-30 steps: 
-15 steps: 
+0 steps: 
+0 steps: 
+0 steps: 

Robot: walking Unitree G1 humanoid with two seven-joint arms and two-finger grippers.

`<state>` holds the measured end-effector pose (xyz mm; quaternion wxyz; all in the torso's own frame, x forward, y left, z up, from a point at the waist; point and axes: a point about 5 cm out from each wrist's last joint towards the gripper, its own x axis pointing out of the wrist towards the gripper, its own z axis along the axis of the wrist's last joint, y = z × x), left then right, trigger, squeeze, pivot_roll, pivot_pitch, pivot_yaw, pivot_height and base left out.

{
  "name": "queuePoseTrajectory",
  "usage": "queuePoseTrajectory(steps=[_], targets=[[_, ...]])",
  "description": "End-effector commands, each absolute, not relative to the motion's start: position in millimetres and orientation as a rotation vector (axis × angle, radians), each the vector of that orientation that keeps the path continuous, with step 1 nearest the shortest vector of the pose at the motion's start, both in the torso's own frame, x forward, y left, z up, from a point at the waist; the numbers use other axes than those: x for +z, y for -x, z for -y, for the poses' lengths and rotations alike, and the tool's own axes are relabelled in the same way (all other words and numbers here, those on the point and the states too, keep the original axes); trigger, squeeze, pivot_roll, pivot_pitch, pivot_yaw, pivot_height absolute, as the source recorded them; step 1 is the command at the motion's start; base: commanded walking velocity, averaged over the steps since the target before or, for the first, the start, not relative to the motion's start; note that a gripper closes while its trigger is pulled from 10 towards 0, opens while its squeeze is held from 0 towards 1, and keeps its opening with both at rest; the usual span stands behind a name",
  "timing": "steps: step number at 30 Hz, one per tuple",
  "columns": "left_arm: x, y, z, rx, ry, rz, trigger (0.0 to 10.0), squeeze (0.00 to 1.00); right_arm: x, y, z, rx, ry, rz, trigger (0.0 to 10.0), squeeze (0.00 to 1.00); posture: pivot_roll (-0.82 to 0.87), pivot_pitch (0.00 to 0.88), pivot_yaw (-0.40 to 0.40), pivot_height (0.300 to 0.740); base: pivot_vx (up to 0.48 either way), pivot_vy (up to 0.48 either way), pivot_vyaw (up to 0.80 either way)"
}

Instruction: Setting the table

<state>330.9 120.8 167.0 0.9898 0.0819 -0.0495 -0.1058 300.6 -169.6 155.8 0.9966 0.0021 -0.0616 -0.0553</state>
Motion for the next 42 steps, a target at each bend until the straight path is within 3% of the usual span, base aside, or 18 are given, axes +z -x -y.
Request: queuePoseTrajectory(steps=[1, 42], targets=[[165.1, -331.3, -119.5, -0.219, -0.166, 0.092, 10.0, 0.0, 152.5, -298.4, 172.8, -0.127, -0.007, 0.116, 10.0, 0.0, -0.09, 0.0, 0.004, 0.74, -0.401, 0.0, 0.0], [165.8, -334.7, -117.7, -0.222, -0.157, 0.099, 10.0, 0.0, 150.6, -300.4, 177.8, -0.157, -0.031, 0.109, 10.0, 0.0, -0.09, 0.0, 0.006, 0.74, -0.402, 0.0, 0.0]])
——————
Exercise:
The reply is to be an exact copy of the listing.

Exercise response:
-30 steps: 
-15 steps: 
+0 steps: 
+0 steps: 
+0 steps: 

Robot: walking Unitree G1 humanoid with two seven-joint arms and two-finger grippers.

`<state>` holds the measured end-effector pose (xyz mm; quaternion wxyz; all in the torso's own frame, x forward, y left, z up, from a point at the waist; point and axes: a point about 5 cm out from each wrist's last joint towards the gripper, its own x axis pointing out of the wrist towards the gripper, its own z axis along the axis of the wrist's last joint, y = z × x), left then right, trigger, squeeze, pivot_roll, pivot_pitch, pivot_yaw, pivot_height and base left out.

{
  "name": "queuePoseTrajectory",
  "usage": "queuePoseTrajectory(steps=[_], targets=[[_, ...]])",
  "description": "End-effector commands, each absolute, not relative to the motion's start: position in millimetres and orientation as a rotation vector (axis × angle, radians), each the vector of that orientation that keeps the path continuous, with step 1 nearest the shortest vector of the pose at the motion's start, both in the torso's own frame, x forward, y left, z up, from a point at the waist; the numbers use other axes than those: x for +z, y for -x, z for -y, for the poses' lengths and rotations alike, and the tool's own axes are relabelled in the same way (all other words and numbers here, those on the point and the states too, keep the original axes); trigger, squeeze, pivot_roll, pivot_pitch, pivot_yaw, pivot_height absolute, as the source recorded them; step 1 is the command at the motion's start; base: commanded walking velocity, averaged over the steps since the target before or, for the first, the start, not relative to the motion's start; note that a gripper closes while its trigger is pulled from 10 towards 0, opens while its squeeze is held from 0 towards 1, and keeps its opening with both at rest; the usual span stands behind a name",
  "timing": "steps: step number at 30 Hz, one per tuple",
  "columns": "left_arm: x, y, z, rx, ry, rz, trigger (0.0 to 10.0), squeeze (0.00 to 1.00); right_arm: x, y, z, rx, ry, rz, trigger (0.0 to 10.0), squeeze (0.00 to 1.00); posture: pivot_roll (-0.82 to 0.87), pivot_pitch (0.00 to 0.88), pivot_yaw (-0.40 to 0.40), pivot_height (0.300 to 0.740); base: pivot_vx (up to 0.48 either way), pivot_vy (up to 0.48 either way), pivot_vyaw (up to 0.80 either way)"
}

Instruction: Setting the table

<state>330.9 120.8 167.0 0.9898 0.0819 -0.0495 -0.1058 300.6 -169.6 155.8 0.9966 0.0021 -0.0616 -0.0553</state>
Motion for the next 42 steps, a target at each bend until the straight path is within 3% of the usual span, base aside, or 18 are given, axes +z -x -y.
Request: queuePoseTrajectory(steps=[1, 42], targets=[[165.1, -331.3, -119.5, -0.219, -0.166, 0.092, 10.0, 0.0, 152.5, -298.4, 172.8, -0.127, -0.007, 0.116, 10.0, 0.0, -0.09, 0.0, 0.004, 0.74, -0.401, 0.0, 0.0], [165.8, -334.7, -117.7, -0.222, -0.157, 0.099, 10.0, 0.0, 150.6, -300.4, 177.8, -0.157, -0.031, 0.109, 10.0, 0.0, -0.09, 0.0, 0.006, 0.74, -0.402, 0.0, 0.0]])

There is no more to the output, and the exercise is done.